Retries without budget. The gateway retries on 5xx. Every backend also retries on 5xx. One failing leaf node causes 3× load three hops up, and the whole platform melts. Fix: retry budgets (Chapter 77), retry only at the outermost layer, mark retried requests with a header so downstream skips their own retry.

Routing drift. Routes are configured in three places — gateway config, service mesh, ingress. Two disagree. Requests hit the wrong backend for a week before anyone notices. Fix: one authoritative source of routing (usually the gateway), everything else generated from it.

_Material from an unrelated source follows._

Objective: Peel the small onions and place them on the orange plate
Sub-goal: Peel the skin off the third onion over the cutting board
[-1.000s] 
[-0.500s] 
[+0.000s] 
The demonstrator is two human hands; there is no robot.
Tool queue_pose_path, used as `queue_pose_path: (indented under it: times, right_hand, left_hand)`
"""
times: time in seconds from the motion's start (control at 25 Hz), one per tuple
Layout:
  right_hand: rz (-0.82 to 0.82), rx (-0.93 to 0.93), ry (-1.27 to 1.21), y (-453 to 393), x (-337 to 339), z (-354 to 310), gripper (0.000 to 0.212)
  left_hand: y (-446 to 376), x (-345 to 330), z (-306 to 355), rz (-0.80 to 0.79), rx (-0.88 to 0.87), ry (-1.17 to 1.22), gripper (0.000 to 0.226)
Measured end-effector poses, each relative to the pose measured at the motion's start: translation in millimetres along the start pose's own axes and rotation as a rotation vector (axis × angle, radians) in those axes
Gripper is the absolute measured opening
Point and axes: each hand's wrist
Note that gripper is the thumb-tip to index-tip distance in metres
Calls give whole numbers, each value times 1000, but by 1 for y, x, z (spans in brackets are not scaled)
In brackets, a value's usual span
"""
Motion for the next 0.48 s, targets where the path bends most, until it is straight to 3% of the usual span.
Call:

Silent transformation bugs. The gateway’s request/response translation has a bug that drops one field. Nobody notices for a month. Fix: contract tests that run on every gateway deploy with golden inputs and expected outputs.

73.11 The mental model

Eight points to take into Chapter 74:

The gateway is a runway for every request. Auth, rate limiting, routing, logging, TLS — all centralized so backends do not duplicate them.
Gateway, mesh, load balancer are three different things. North-south vs east-west vs dumb pipe. Mature platforms use all three, layered.
Routing is path-based, host-based, or header-based. Real configs combine all three with a matcher DSL.
BFFs are per-frontend aggregators. They compose calls and stitch responses shaped for one specific client.
Aggregation must be parallel with deadlines and tolerant of partial failure. Fan-out (scatter/gather) is a BFF with identical backends and merge logic.
The gateway is the public API contract boundary. Version here, deprecate here, validate here.
ML platforms always have a gateway because backends are heterogeneous, cost-sensitive, and multi-tenant. Chapter 50’s AI gateway is the LLM-specific specialization.
Failure modes are predictable: monolith creep, no deadline propagation, uncontrolled retries, single point of failure, routing drift.

In Chapter 74 the first cross-cutting concern gets its own deep dive: authentication versus authorization, the distinction interviewers test on.

Read it yourself

Sam Newman, Building Microservices (2nd ed.), chapters on API gateways and the BFF pattern. The canonical modern treatment.
Phil Calçado, “The Back-end for Front-end Pattern (BFF).” The original write-up from the SoundCloud team.
Envoy Proxy documentation, especially the HTTP routing and filter chain sections.
Kong Gateway documentation on plugins and the route/service model.
The Kubernetes Gateway API specification (gateway-api.sigs.k8s.io).
Istio’s documentation on ingress gateways and the distinction from sidecar proxies.

Practice

Sketch a gateway config (YAML is fine) that routes /v1/chat/completions to llm-service, /v1/embeddings to embed-service, and both to a beta backend when the header X-Beta: true is present.
Write the pseudocode for a BFF endpoint that calls four backend services concurrently with a 1.5 s deadline, tolerates failure of any single one, and returns a merged response.
Explain the difference between an API gateway and a service mesh. Give one concern each handles uniquely.
Why does the gateway have to propagate deadlines? Construct a scenario where missing deadline propagation causes a cascading failure.
A client rate-limits at 10 rps but the gateway enforces 5 rps. Whose limit wins and why? What should the gateway return?
For a scatter/gather over 20 shards with per-shard p99 of 50 ms, estimate the aggregate p99 before and after hedged requests.
Stretch: Stand up a local Envoy or Kong instance with two backends. Implement path-based and header-based routing. Add a rate limit. Confirm the 429 behavior with a load generator like hey or k6.